FBI sting operations have also been criticized as a form of entrapment, manufacturing plots were none may have existed.

Several experts interviewed by The Diplomat, however, generally said that sting operations — in which law enforcement identifies a possible lone-wolf terrorist and then tries to draw him (and it’s almost always males) into taking action — are effective.

“I understand concerns about sting operations and I’m sure there have been some cases of entrapment, but we’ve broken up some terror plots and in the aggregate I think they’ve been useful,” Abrahms said.

“If you were to rate our counterterrorism abroad versus our counterterrorism at home, I think our counterterrorism at home has been more successful,” he added. “I’m surprised so many terrorists have been caught [domestically] with so little bloodshed.”

Matthew Harwood of the American Civil Liberties Union takes a different view. In a recent essay posted on the ACLU website, Harwood makes the case that the lone-wolf threat is overblown by law enforcement and the intelligence community.

“Like all violent crime, individual terrorism represents a genuine risk, just an exceedingly rare and minimal one,” Harwood wrote. “It’s not the sort of thing that the government should be able to build whole new, intrusive surveillance programs on or use as an excuse for sending in agents to infiltrate communities.

“National programs now being set up to combat lone-wolf terrorism have a way of wildly exaggerating its prevalence and dangers — and in the end are only likely to exacerbate the problem,” he added. “For Americans to concede more of their civil liberties in return for ‘security’ against lone wolves wouldn’t be a trade; it would be fraud.”

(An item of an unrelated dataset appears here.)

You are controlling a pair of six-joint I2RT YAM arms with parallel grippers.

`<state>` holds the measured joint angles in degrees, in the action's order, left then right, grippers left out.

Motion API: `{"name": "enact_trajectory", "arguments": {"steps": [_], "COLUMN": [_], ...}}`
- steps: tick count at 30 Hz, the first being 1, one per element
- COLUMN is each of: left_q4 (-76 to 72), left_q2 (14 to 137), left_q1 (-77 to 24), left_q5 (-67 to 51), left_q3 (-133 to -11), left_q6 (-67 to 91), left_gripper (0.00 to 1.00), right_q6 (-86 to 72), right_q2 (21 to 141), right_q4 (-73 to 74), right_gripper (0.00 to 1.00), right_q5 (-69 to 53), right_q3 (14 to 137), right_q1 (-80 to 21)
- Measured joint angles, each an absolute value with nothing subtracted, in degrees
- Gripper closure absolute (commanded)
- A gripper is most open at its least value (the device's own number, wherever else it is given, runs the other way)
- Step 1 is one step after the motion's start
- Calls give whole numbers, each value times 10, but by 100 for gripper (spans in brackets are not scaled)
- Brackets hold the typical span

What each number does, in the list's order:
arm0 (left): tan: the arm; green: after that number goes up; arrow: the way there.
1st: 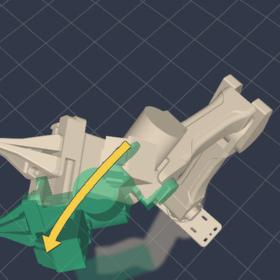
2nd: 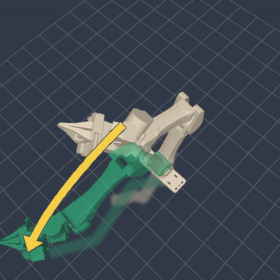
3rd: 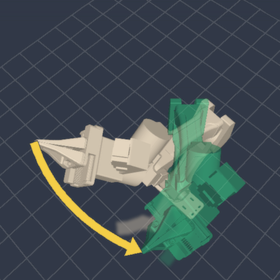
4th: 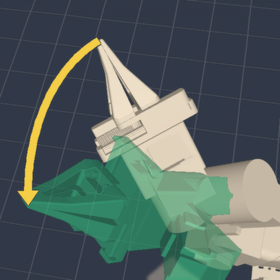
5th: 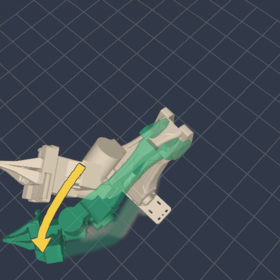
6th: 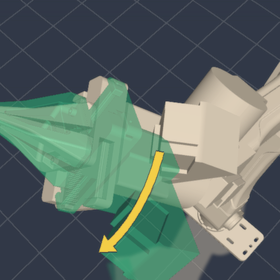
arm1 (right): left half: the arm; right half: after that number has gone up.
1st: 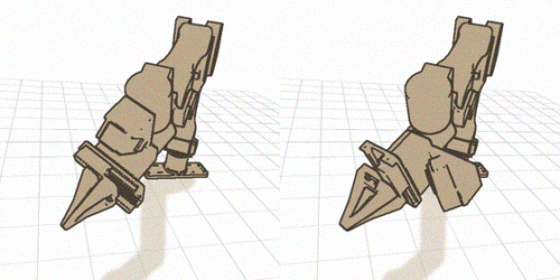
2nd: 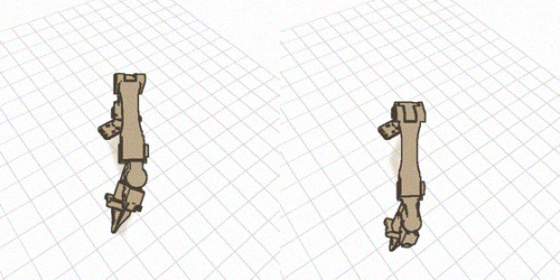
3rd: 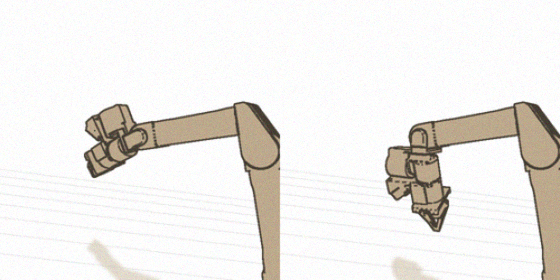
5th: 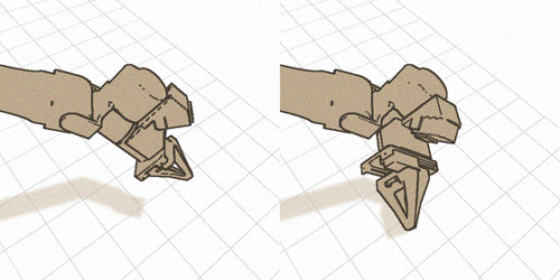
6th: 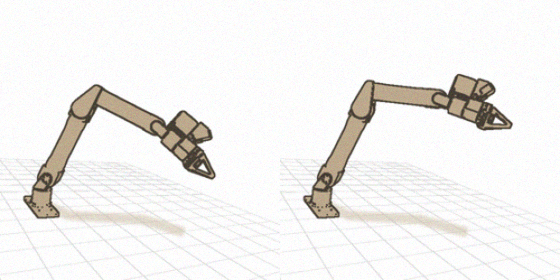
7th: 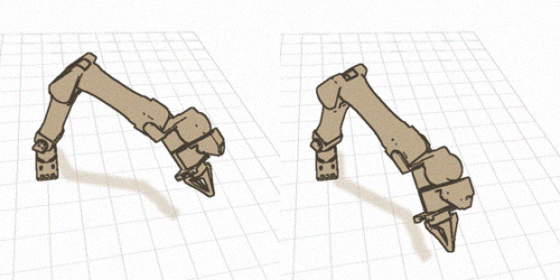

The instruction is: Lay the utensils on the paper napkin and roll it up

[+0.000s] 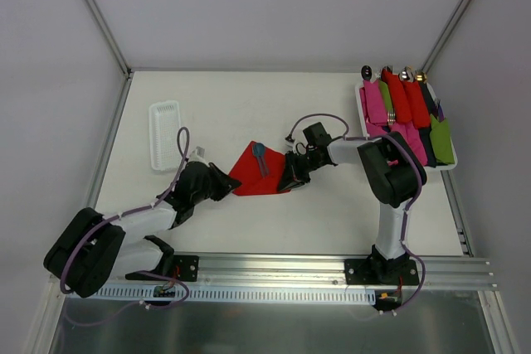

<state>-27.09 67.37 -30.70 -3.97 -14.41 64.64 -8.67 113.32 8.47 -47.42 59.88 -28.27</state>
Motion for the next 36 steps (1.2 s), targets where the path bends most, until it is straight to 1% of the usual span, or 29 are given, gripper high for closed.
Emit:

Hamm and Benjamin both said law enforcement experts are starting to consider alternatives to hardline prosecution of lone-wolf suspects, offering them “off-ramps” from their radical ideology. Once identified, these potential killers can sometimes be persuaded against violent action by a parent, sibling, imam or someone else important to them.

“A number of different pilot programs are going on around the country to explore what kind of constructive social interventions can be made among doctors, teachers, religious leaders, community leaders and the like,” Benjamin said. “If you have that ability [to intervene], you have fewer people hiding their problems because they don’t want their kids locked up.”

Hamm said the trend has potential.

“By virtue of FBI agents getting to know these people, they are in a position to use the full scale of their powers,” he said. “They don’t have to encourage an alienated, lonely young man to kill others … they can give them an off-ramp from radicalization.

“Why not take a soft-power approach to save a human life instead of a hard-power approach to wreck a life?” Hamm asked.

Byman of Georgetown University said the U.S. public should try to keep the dangers in perspective even as the media trumpets the lone-wolf threat, and terrorist threats in general. Guns alone, for example, kill over 30,000 Americans every year. Traffic accidents accounted for another 38,000 deaths in 2015, while drug overdoses killed over 50,000 Americans that year. And as many statisticians have pointed out, an American is more likely to be struck by lightning, drown in a bathtub, be mauled to death by a cow or horse, or be killed by the police than they are to be killed by a terrorist.

“We must accept that risk is part of living,” Byman said. “The actual threat from jihadist terrorism since 9/11 has been low. Only 94 Americans have died from jihadist terrorism in the U.S. homeland — not counting abroad. That’s 94 too many, but it’s far lower than anticipated and less than are killed by lightning.”